Média : Aujourd'hui en France

Texte intégral

Q - La déclaration de Durban II contre le racisme a été adoptée hier. Quelles sont ses avancées ?
R - Je suis heureuse de l'adoption de cette déclaration finale car ce n'était pas gagné d'avance. Dans un discours indigne, le président iranien Ahmadinejad a voulu prendre en otage Durban II, mais nous sommes restés vigilants sans nous détourner de l'objectif. Après des mois de discussions, on a réussi à obtenir le vote d'un texte équilibré, dans lequel nous n'avons rien abandonné de nos principes et de nos valeurs : pas de stigmatisation d'Israël, refus du concept de diffamation des religions et pas de remise en cause de la notion de liberté d'expression. C'est donc une victoire sur l'obscurantisme et les provocations à la haine du président iranien.
Q - Pourquoi la France a-t-elle claqué la porte lundi tout en continuant de participer à la conférence ?
R - La délégation française a quitté la salle - conformément aux instructions données à notre ambassadeur - pour ne pas assister passivement au discours intolérable du président iranien.
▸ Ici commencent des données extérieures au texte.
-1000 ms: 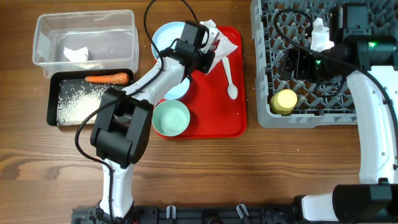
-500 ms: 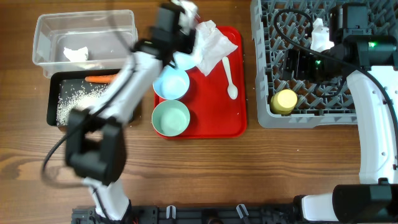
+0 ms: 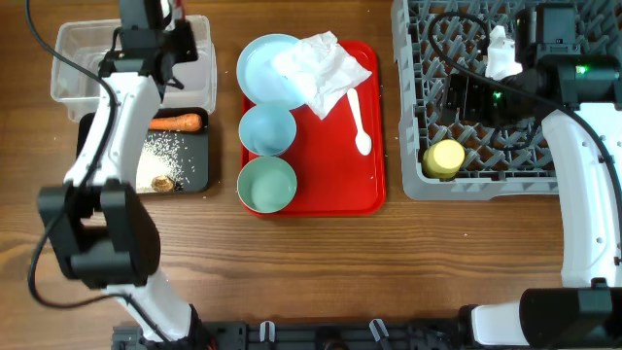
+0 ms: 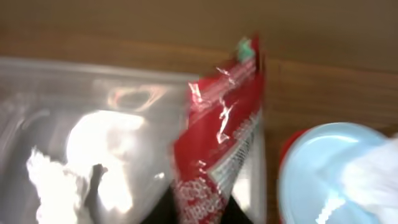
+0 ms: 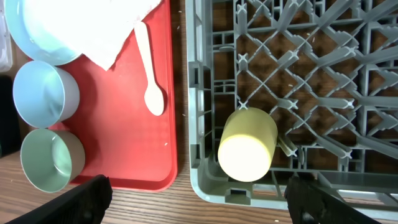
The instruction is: Sort waste into correct bins and load items into the dishwasher rack
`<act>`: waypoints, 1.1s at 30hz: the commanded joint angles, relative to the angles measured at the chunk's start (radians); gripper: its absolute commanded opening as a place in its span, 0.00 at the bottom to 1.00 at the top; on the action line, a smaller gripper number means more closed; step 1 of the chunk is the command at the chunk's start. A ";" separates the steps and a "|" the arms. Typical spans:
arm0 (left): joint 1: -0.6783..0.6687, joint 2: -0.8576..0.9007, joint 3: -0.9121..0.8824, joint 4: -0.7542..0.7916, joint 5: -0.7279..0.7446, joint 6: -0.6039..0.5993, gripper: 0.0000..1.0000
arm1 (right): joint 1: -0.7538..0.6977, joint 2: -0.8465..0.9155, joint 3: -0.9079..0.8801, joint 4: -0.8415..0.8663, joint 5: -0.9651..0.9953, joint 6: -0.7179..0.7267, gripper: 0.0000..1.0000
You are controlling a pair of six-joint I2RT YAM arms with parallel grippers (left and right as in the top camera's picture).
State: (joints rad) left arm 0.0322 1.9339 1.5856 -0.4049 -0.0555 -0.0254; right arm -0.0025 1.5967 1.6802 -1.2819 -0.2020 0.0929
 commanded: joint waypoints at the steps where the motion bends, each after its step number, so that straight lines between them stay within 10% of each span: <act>1: 0.030 0.066 -0.009 -0.001 -0.008 -0.018 1.00 | 0.005 -0.009 0.013 -0.002 -0.010 0.014 0.93; 26: -0.350 0.129 -0.009 0.106 0.106 -0.010 1.00 | 0.005 -0.005 0.013 0.005 -0.010 0.011 0.93; 33: -0.370 0.240 -0.009 0.219 0.002 -0.233 1.00 | 0.005 -0.002 0.013 -0.002 -0.010 0.012 0.93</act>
State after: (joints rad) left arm -0.3485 2.1307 1.5772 -0.2283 -0.0032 -0.1200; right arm -0.0025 1.5967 1.6802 -1.2819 -0.2020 0.0929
C'était un geste de dégoût et de résistance face aux ennemis des droits de l'Homme. Mais on n'a pas quitté la conférence pour autant. Pourquoi ? Parce que partir, cela aurait été leur laisser l'ONU, dont ils auraient dit qu'ils nous en ont chassés. Ils auraient alors adopté un texte catastrophique, tout seuls, en opposition totale avec la promotion des droits de l'Homme. Il fallait donc rester pour combattre, apporter la contradiction, défendre pied à pied les valeurs universelles auxquelles nous croyons, ne pas donner aux obscurantistes l'occasion de crier victoire. Nous continuerons donc de participer à la conférence jusqu'à vendredi et notre ambassadeur y prendra la parole aujourd'hui.
Q - Désapprouvez-vous les pays qui, comme les Etats-Unis, Israël et plusieurs pays européens, ont boycotté cette conférence ?
R - On les comprend, car ils ont aussi gardé un souvenir amer de Durban I. Et l'ONU n'est pas un club des démocraties parfaites : y parler sereinement de racisme n'est pas simple car le sujet est passionnel et met au jour des tensions culturelles. Mais la France considère qu'il faut garder le canal du dialogue avec les pays arabes et africains. Et que le combat contre le racisme n'est pas terminé. C'est une exigence morale, pas un bras de fer idéologique. Nous sommes dans la défense de l'universalité des droits de l'Homme. La politique de la chaise vide serait une forme de désertion.